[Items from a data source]
--
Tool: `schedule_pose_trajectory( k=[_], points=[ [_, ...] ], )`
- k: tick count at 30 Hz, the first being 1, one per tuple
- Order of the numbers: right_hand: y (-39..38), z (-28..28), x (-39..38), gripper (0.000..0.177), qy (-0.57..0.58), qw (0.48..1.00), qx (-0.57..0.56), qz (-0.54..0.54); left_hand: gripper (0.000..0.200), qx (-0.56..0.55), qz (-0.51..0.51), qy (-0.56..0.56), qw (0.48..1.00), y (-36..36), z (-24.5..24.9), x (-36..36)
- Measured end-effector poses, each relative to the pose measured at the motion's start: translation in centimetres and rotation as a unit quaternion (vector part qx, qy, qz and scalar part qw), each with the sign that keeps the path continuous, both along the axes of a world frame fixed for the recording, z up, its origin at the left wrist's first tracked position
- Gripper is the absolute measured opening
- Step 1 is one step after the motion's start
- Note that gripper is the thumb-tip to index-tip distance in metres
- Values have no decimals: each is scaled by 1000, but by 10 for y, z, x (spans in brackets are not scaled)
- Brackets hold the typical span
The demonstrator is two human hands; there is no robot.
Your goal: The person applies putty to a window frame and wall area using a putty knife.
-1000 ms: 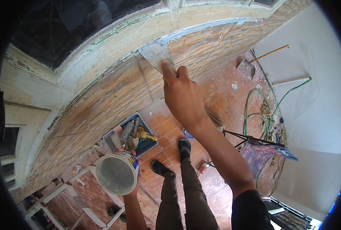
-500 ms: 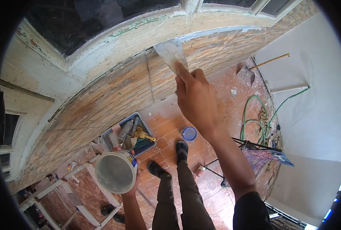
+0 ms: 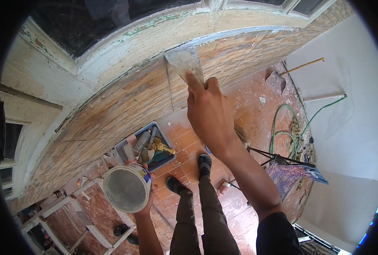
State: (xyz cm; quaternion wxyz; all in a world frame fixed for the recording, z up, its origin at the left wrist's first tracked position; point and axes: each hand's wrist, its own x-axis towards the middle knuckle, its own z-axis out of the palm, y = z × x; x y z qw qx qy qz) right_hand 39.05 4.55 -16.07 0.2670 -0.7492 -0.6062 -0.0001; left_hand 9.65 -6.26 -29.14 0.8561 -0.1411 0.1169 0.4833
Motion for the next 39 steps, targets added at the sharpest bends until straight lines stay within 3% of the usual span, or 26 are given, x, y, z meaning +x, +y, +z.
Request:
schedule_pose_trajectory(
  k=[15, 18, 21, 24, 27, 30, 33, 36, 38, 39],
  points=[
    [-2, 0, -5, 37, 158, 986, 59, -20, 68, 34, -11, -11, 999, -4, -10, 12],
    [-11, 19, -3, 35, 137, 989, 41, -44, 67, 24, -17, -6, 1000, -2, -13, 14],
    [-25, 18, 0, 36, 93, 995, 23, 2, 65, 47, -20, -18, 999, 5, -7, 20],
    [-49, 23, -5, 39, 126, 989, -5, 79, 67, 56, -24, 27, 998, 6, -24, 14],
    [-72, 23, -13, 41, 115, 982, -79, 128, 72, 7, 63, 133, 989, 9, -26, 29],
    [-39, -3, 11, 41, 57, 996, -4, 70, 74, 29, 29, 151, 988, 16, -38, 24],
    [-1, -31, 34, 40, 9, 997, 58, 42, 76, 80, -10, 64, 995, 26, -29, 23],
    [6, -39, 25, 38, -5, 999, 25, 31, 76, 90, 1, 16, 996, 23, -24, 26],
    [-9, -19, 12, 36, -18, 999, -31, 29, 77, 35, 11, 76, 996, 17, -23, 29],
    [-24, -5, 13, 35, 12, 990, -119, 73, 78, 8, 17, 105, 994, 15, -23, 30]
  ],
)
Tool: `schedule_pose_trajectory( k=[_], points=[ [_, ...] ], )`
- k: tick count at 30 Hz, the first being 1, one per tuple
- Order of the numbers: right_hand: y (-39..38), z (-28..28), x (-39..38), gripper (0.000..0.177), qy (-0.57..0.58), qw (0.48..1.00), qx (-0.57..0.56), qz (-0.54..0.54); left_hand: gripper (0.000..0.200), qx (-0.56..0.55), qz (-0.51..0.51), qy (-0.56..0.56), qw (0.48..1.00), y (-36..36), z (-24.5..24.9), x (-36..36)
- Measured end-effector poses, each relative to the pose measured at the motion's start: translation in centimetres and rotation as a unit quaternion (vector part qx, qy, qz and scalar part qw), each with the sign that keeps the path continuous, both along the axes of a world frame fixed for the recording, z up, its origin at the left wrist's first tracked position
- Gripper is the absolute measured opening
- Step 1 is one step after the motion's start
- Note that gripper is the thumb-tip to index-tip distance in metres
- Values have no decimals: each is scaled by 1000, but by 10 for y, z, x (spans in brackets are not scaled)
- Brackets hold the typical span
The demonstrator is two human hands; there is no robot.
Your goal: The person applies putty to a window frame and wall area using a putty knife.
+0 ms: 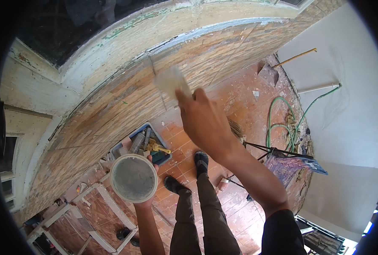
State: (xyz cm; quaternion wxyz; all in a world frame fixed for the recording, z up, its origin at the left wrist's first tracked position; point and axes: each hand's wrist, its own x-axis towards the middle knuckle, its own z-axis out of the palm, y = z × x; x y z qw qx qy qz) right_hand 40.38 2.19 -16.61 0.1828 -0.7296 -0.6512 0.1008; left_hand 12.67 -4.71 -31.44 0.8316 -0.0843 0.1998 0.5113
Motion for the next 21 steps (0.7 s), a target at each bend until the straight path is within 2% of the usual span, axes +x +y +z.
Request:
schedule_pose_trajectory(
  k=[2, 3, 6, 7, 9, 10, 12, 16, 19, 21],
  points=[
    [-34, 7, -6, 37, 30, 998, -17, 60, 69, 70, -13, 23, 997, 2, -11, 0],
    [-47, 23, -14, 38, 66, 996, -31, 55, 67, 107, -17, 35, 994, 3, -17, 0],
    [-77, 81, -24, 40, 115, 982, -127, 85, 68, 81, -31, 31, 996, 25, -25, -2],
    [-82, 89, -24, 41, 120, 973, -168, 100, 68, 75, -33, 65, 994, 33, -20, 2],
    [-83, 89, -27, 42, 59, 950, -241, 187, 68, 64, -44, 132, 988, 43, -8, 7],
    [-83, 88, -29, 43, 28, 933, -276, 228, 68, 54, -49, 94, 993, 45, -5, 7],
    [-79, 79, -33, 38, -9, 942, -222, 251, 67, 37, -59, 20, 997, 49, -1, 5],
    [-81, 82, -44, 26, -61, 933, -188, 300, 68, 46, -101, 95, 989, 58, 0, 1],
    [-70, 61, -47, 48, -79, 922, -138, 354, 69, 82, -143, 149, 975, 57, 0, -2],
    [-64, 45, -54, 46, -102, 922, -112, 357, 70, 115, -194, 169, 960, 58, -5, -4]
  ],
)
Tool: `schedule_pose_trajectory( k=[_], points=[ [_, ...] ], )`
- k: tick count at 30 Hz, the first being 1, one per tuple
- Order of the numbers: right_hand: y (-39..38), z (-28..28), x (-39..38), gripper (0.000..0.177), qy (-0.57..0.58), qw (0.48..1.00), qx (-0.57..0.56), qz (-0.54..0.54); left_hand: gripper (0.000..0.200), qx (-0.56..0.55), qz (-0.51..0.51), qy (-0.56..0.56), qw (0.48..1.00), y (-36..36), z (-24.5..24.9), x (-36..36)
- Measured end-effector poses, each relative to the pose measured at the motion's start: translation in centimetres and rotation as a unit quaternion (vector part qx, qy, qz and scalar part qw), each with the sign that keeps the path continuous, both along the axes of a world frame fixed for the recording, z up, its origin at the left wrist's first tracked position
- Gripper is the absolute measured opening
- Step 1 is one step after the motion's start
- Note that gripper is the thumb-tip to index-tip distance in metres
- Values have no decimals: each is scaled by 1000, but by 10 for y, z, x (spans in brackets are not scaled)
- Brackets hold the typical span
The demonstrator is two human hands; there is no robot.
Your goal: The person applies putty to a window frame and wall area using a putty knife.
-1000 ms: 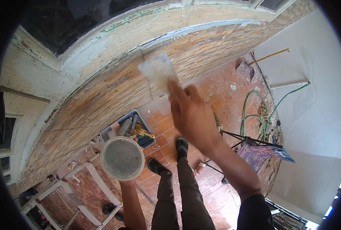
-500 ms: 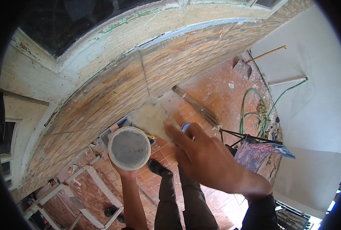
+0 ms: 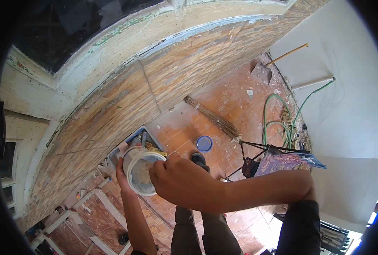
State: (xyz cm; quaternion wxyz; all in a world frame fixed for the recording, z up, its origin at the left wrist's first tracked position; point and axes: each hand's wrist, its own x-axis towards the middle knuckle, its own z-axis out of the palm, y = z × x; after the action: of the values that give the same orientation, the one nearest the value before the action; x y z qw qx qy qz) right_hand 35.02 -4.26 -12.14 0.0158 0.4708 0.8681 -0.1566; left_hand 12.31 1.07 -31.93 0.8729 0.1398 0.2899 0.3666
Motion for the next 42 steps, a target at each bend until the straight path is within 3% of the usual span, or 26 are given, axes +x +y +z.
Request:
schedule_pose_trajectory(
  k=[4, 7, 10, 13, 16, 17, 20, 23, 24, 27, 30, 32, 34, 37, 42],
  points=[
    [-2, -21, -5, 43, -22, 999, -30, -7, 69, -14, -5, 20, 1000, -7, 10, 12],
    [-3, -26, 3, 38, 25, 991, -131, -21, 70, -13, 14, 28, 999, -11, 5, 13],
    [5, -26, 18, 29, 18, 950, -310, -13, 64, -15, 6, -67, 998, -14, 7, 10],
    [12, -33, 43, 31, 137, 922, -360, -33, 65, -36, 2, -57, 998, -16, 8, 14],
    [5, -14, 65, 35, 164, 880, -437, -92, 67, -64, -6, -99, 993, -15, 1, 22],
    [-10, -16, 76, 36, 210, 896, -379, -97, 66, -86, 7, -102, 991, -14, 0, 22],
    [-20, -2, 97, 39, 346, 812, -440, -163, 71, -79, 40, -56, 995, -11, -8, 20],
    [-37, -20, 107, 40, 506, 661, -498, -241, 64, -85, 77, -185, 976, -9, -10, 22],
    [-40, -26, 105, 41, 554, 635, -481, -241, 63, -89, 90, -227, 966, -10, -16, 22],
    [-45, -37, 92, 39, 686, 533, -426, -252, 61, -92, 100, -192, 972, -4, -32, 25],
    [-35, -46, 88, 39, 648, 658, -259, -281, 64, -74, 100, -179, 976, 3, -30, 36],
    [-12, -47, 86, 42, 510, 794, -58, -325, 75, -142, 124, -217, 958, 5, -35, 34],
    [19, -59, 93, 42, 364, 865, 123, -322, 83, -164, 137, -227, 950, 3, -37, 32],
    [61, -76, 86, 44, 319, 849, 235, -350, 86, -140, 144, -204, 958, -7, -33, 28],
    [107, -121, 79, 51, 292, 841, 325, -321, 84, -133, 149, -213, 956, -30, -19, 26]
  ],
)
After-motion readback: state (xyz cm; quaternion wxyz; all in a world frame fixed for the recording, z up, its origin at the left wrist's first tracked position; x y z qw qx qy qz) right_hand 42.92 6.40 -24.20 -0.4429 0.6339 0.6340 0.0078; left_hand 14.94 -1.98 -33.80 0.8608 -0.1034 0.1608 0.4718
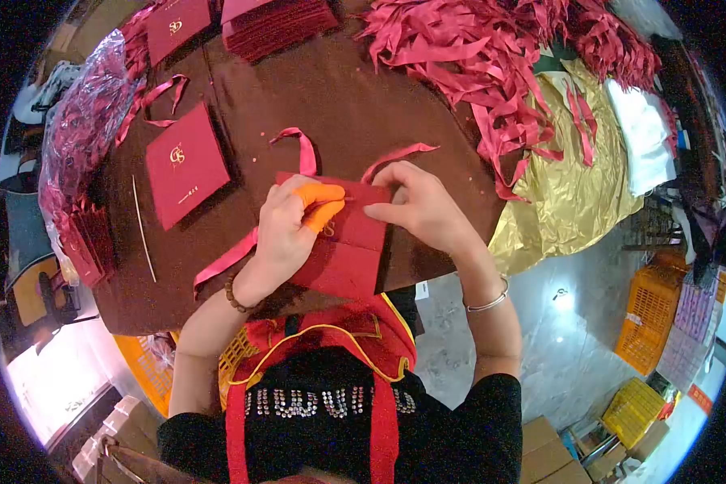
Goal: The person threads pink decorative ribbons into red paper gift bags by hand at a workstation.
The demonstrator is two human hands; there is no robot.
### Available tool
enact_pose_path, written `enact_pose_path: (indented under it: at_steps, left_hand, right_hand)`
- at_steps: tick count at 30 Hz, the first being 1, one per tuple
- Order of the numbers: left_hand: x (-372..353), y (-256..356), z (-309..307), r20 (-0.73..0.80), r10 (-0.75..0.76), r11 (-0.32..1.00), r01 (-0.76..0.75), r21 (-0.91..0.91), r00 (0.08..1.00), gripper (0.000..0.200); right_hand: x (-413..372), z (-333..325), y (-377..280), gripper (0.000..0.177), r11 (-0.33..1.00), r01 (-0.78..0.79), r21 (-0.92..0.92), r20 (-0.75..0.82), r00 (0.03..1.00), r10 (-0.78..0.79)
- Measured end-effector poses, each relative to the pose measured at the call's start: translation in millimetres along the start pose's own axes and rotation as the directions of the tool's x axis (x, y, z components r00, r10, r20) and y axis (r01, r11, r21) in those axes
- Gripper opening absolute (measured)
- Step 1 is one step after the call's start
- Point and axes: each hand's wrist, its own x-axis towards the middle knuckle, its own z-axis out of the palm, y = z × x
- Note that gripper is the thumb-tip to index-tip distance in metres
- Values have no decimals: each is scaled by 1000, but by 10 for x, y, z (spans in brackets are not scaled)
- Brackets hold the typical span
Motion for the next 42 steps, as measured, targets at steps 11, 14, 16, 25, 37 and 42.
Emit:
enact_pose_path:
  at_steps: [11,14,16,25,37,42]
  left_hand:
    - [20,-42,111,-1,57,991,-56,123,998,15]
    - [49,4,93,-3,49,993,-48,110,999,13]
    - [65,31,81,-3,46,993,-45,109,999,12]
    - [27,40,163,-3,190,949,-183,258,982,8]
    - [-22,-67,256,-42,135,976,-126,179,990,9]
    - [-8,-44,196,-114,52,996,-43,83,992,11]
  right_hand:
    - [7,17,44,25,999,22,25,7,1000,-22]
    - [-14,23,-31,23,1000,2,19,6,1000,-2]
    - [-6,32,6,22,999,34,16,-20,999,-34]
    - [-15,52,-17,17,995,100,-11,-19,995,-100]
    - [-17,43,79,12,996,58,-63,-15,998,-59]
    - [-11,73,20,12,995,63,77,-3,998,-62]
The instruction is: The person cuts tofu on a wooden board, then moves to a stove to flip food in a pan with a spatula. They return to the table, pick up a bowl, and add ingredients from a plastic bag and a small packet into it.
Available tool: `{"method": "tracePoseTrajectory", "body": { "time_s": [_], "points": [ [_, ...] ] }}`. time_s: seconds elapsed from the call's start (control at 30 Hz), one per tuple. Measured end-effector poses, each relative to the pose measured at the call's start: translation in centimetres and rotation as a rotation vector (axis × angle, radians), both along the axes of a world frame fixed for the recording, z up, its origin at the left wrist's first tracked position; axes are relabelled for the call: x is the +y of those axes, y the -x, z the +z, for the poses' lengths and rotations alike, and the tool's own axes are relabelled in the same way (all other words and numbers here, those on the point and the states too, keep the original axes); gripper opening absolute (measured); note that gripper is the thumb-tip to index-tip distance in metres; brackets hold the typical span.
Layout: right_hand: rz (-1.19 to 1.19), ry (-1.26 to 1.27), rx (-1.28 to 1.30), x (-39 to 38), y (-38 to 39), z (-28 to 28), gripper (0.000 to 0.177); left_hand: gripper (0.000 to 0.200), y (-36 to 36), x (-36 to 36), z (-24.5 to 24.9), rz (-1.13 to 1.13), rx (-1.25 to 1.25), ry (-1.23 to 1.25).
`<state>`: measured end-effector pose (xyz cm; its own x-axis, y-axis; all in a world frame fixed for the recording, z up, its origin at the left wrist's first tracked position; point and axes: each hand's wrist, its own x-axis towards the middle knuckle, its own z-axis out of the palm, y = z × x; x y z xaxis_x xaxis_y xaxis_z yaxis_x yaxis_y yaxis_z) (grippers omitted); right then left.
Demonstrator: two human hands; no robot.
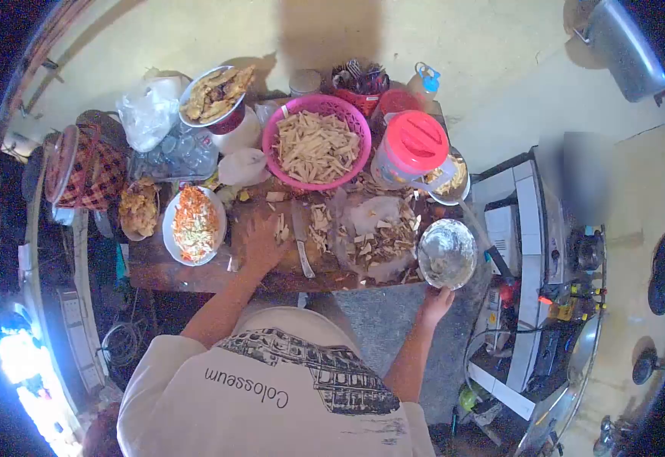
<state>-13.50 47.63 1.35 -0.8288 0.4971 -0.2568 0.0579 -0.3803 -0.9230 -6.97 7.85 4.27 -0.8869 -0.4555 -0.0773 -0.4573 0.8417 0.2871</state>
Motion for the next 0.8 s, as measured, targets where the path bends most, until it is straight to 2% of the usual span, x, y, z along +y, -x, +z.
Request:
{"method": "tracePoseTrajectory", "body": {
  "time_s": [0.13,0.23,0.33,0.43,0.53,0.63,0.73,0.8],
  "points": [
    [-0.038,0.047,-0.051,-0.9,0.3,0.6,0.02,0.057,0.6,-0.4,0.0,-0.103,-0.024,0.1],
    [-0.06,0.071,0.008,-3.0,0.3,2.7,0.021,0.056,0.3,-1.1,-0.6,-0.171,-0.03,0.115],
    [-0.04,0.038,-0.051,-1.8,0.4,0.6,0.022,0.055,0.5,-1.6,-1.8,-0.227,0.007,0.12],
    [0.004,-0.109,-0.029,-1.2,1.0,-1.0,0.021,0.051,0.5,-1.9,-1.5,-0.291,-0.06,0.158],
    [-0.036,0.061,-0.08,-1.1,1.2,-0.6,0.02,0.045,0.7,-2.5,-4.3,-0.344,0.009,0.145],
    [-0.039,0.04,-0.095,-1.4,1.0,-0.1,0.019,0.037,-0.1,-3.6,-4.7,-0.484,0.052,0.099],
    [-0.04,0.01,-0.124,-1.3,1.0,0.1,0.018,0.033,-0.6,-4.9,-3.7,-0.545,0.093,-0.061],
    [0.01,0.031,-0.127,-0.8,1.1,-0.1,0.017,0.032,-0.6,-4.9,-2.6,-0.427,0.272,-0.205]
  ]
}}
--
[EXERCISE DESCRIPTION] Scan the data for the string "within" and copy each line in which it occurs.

[RESPONSE]
Motion for the next 39 steps, targets added at the sharpest bends until straight lines stay within 3% of the usual span, or 26 are given, x, y, z meaning +x, +y, +z.
Motion for the next 21 steps (0.7 s), a target at each bend until the straight path is within 2% of the usual span, axes +x +y +z.
Motion for the next 42 steps, a target at each bend until the straight path is within 3% of the usual span, or 26 are given, axes +x +y +z.

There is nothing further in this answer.